• **EXERCISE DIRECTIONS**: Look through the records below for the line with "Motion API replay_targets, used". Return that line and each one after it up to and including the line with "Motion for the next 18", exactly.
START EXERCISE DATA
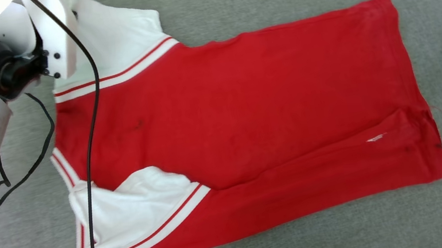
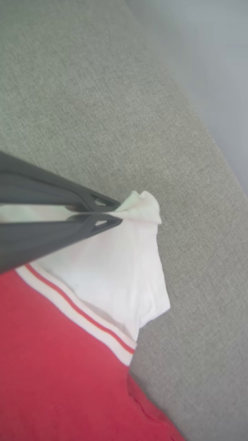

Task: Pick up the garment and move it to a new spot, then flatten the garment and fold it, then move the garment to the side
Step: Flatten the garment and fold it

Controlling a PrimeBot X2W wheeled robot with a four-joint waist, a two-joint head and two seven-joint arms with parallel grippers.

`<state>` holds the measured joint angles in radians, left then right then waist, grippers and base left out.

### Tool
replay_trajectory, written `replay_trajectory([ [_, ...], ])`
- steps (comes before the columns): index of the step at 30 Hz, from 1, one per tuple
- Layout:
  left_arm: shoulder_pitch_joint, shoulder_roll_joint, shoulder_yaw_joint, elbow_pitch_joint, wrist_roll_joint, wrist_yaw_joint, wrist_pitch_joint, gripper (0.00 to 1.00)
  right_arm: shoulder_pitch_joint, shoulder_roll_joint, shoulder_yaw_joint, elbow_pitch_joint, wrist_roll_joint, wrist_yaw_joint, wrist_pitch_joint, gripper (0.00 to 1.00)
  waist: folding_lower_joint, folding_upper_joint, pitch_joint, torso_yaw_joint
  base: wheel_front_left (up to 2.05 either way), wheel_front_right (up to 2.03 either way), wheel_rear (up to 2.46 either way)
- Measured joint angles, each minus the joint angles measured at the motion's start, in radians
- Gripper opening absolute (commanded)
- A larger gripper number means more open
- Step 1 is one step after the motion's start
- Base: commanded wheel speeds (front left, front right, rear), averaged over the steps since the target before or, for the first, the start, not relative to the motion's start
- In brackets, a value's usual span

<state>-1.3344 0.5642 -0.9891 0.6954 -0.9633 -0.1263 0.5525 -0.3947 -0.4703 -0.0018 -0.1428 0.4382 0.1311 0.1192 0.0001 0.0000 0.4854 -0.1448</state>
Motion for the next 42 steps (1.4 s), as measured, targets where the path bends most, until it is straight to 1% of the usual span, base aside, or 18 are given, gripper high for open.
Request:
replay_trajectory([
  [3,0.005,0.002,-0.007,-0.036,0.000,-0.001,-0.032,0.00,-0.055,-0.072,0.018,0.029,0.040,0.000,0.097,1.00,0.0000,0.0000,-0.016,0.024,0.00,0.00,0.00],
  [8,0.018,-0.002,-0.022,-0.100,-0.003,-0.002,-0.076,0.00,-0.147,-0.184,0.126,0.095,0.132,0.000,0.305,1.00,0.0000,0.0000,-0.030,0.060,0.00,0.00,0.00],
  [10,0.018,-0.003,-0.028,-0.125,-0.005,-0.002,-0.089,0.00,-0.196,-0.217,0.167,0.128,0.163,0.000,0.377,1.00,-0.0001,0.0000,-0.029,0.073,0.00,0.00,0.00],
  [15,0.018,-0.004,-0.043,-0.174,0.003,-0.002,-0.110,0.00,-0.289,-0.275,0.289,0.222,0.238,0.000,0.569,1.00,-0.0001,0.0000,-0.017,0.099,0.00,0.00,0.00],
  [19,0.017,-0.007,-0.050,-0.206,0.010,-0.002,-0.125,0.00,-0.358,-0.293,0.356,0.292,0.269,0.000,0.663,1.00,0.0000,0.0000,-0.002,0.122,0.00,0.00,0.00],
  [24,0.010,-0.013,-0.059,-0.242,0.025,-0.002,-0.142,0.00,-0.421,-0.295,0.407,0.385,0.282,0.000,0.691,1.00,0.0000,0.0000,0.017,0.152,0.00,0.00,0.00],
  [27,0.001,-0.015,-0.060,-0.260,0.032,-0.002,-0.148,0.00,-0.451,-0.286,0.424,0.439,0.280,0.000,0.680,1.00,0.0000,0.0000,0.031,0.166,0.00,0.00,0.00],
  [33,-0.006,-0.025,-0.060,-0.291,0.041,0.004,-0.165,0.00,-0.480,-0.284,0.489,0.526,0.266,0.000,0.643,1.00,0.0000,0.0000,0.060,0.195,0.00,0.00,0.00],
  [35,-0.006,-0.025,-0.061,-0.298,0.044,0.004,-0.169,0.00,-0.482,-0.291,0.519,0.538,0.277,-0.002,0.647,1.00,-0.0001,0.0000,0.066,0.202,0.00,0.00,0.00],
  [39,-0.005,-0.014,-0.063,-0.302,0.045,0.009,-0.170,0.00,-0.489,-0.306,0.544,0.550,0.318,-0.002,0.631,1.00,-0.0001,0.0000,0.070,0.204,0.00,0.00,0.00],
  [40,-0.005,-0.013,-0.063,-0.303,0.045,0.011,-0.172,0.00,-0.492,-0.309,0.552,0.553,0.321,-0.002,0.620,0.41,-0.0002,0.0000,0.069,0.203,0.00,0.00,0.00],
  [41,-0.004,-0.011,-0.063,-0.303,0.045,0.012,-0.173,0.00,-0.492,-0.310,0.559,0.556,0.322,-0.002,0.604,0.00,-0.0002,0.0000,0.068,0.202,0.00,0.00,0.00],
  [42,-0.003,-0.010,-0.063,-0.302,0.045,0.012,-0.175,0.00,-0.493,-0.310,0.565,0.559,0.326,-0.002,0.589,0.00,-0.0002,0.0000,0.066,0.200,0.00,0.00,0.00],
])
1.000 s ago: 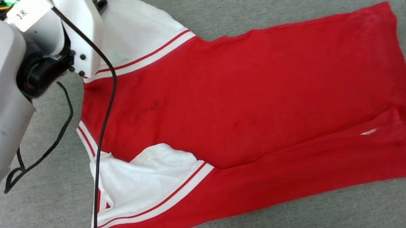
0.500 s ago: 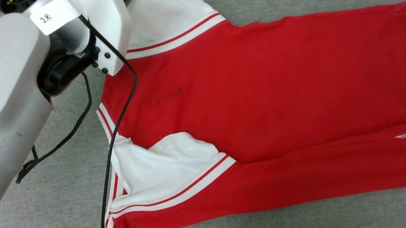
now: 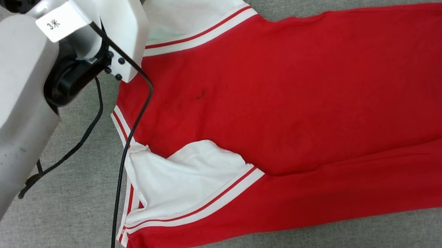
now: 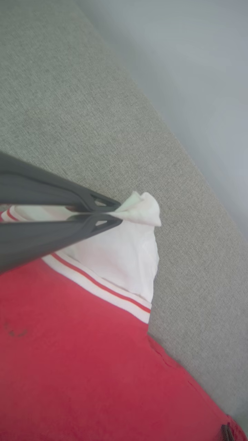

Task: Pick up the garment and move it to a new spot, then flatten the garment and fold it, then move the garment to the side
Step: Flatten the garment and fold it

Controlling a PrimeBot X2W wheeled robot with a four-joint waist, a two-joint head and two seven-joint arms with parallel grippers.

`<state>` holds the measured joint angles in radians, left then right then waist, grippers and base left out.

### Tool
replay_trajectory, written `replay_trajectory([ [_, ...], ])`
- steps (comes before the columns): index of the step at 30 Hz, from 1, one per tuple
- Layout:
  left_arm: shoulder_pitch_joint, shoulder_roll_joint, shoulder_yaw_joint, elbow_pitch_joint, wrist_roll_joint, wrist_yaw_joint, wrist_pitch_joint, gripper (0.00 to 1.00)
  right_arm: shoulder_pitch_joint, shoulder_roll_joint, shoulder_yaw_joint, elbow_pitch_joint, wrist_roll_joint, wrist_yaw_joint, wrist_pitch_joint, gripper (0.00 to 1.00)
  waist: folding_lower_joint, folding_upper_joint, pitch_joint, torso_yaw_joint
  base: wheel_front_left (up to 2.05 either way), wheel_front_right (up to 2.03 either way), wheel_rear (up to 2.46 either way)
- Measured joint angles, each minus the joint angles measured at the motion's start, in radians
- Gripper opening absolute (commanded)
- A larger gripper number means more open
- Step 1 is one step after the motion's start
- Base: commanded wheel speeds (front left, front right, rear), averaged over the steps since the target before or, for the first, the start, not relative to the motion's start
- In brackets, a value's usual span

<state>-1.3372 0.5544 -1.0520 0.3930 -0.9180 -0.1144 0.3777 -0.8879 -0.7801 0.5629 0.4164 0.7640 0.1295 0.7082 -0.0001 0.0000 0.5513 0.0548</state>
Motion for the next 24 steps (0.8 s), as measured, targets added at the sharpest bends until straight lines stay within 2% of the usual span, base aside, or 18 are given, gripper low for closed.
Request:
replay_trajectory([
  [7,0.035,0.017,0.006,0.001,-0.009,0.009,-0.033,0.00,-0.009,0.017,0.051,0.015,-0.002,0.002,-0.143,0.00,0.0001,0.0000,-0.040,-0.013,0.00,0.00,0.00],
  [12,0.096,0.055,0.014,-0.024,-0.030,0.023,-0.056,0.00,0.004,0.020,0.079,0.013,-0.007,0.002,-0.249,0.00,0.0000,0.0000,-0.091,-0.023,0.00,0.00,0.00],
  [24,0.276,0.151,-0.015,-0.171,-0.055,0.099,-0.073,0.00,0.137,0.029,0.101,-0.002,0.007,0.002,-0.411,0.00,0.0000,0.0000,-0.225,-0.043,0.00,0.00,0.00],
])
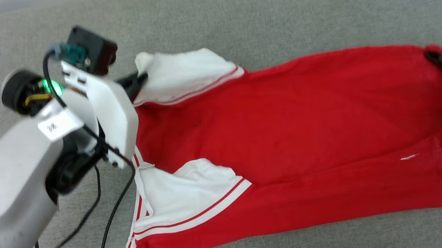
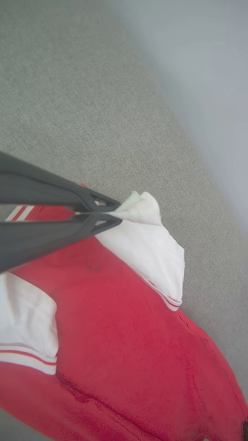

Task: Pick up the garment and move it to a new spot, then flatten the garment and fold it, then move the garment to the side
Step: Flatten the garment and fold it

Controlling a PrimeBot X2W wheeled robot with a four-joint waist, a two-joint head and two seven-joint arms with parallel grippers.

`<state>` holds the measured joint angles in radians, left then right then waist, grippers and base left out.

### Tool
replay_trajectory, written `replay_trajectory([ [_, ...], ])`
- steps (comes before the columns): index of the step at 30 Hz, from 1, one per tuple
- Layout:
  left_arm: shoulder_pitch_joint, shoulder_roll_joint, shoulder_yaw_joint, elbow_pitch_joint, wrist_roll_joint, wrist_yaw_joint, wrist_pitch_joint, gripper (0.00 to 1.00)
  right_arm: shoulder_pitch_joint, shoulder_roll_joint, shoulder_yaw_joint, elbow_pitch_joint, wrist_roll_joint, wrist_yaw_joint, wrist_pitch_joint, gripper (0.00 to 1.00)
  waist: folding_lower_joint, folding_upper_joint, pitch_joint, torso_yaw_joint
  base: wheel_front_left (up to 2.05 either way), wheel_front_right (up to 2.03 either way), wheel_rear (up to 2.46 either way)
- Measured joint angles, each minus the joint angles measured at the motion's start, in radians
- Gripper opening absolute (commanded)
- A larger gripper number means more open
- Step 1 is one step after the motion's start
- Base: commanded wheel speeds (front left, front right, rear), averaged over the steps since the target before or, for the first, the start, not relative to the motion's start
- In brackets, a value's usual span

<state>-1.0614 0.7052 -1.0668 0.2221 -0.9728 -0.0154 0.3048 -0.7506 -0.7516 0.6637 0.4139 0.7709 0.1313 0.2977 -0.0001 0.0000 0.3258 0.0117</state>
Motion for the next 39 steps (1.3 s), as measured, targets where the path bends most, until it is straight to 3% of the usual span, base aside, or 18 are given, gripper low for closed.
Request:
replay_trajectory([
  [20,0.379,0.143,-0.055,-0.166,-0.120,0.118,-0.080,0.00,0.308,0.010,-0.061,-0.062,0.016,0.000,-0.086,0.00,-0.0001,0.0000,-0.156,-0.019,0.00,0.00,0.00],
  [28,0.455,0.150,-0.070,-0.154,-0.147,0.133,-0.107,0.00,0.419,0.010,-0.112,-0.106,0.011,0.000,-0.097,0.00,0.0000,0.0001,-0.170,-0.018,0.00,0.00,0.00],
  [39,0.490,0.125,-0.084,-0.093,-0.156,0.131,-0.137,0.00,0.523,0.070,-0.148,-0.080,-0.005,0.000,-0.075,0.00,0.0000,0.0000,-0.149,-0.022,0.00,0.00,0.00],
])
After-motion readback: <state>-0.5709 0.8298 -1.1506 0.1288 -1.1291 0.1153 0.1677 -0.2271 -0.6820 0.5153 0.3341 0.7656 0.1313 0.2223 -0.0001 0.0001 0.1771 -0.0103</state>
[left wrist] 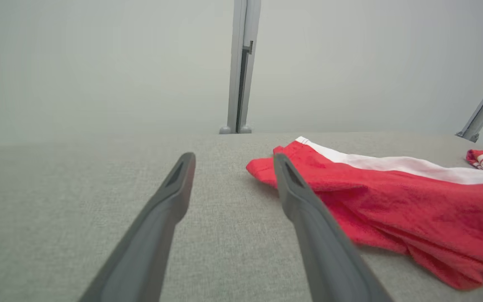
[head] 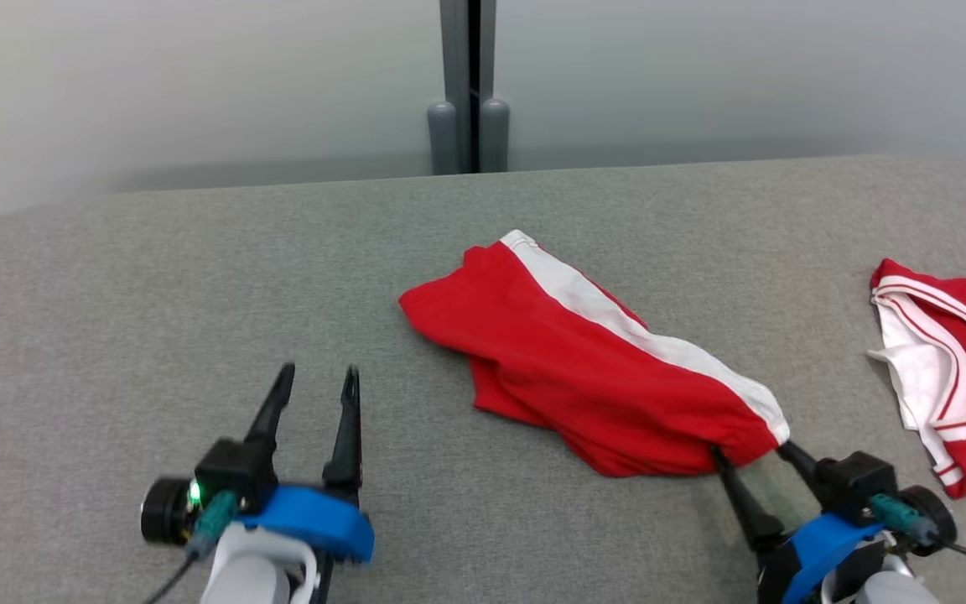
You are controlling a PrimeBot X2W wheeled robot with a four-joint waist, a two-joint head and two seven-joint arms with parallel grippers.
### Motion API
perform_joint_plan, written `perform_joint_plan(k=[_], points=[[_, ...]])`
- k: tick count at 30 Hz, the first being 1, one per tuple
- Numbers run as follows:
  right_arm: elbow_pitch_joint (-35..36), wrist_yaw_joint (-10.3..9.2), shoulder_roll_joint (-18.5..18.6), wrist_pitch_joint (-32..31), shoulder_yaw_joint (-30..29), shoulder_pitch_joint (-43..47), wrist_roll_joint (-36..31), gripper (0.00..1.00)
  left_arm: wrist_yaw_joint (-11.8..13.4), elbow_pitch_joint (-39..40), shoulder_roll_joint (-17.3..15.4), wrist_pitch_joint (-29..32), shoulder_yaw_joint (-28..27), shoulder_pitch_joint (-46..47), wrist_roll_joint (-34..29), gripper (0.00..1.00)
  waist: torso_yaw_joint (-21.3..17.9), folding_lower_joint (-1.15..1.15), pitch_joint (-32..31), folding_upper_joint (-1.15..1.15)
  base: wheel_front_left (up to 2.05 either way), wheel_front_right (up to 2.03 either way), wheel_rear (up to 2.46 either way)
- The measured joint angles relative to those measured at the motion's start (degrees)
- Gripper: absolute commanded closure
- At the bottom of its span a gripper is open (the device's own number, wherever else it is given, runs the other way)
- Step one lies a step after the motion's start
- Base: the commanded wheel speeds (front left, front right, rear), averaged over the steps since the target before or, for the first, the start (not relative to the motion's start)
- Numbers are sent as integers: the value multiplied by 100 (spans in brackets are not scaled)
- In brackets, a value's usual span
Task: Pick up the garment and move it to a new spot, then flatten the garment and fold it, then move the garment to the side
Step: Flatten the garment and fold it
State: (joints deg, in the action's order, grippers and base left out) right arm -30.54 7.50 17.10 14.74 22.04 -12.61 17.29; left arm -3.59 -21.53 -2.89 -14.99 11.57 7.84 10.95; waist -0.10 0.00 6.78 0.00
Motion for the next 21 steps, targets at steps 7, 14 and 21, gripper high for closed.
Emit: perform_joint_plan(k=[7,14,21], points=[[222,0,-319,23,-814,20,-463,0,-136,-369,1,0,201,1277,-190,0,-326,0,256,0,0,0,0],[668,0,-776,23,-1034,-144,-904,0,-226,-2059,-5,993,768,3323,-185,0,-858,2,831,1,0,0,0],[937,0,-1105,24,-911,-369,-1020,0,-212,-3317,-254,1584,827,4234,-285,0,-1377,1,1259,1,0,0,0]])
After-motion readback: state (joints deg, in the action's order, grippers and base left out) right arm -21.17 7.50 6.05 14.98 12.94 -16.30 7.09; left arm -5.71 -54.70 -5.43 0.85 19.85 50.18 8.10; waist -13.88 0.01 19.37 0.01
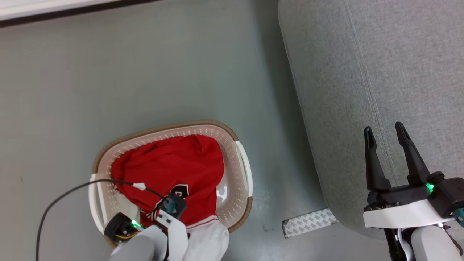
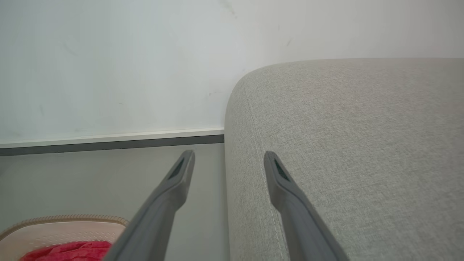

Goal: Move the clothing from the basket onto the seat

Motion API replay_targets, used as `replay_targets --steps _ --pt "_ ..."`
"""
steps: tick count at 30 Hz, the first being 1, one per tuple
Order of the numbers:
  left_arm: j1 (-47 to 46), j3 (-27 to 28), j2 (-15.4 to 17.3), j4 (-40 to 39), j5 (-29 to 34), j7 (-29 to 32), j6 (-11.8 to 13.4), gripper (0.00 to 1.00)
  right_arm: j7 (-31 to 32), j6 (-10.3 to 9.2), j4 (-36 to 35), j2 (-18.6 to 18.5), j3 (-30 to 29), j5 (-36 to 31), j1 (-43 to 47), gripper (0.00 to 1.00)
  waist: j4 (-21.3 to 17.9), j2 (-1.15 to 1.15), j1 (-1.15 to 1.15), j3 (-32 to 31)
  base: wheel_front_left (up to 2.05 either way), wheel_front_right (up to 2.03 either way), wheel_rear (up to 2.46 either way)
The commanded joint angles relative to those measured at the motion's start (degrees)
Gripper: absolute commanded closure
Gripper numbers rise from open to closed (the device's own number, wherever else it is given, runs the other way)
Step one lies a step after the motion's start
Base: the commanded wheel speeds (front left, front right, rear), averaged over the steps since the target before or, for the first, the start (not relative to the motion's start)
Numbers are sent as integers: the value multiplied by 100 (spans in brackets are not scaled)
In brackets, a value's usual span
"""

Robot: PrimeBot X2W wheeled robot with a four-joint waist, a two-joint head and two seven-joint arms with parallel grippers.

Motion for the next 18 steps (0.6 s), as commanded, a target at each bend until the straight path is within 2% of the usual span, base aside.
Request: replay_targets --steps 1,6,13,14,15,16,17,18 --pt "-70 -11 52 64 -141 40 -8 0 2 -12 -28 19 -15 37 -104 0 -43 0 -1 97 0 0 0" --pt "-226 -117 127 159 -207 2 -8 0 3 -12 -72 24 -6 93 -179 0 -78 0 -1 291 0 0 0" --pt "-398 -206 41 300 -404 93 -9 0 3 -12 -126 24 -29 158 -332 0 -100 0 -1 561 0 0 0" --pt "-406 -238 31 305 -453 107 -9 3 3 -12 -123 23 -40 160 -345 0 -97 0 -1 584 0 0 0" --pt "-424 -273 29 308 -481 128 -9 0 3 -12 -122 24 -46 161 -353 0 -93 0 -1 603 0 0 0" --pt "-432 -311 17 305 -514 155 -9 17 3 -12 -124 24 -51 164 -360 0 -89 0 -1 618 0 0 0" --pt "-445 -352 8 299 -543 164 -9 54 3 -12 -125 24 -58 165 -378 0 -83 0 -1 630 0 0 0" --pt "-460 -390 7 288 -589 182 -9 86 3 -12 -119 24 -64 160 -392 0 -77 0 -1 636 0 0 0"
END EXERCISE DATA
• **YOUR RESPONSE**:
Motion API replay_targets, used as `replay_targets --steps _ --pt "_ ..."`
"""
steps: tick count at 30 Hz, the first being 1, one per tuple
Order of the numbers:
  left_arm: j1 (-47 to 46), j3 (-27 to 28), j2 (-15.4 to 17.3), j4 (-40 to 39), j5 (-29 to 34), j7 (-29 to 32), j6 (-11.8 to 13.4), gripper (0.00 to 1.00)
  right_arm: j7 (-31 to 32), j6 (-10.3 to 9.2), j4 (-36 to 35), j2 (-18.6 to 18.5), j3 (-30 to 29), j5 (-36 to 31), j1 (-43 to 47), gripper (0.00 to 1.00)
  waist: j4 (-21.3 to 17.9), j2 (-1.15 to 1.15), j1 (-1.15 to 1.15), j3 (-32 to 31)
  base: wheel_front_left (up to 2.05 either way), wheel_front_right (up to 2.03 either way), wheel_rear (up to 2.46 either way)
The commanded joint angles relative to those measured at the motion's start (degrees)
Gripper: absolute commanded closure
Gripper numbers rise from open to closed (the device's own number, wherever else it is given, runs the other way)
Step one lies a step after the motion's start
Base: the commanded wheel speeds (front left, front right, rear), averaged over the steps since the target before or, for the first, the start (not relative to the motion's start)
Numbers are sent as integers: the value multiplied by 100 (spans in brackets are not scaled)
In brackets, a value's usual span
"""

Robot: PrimeBot X2W wheeled robot with a four-joint waist, a two-joint head and two seven-joint arms with parallel grippers.

Motion for the next 18 steps (0.6 s), as commanded, a target at each bend until the straight path is within 2% of the usual span, base aside.

No additional answer is expected.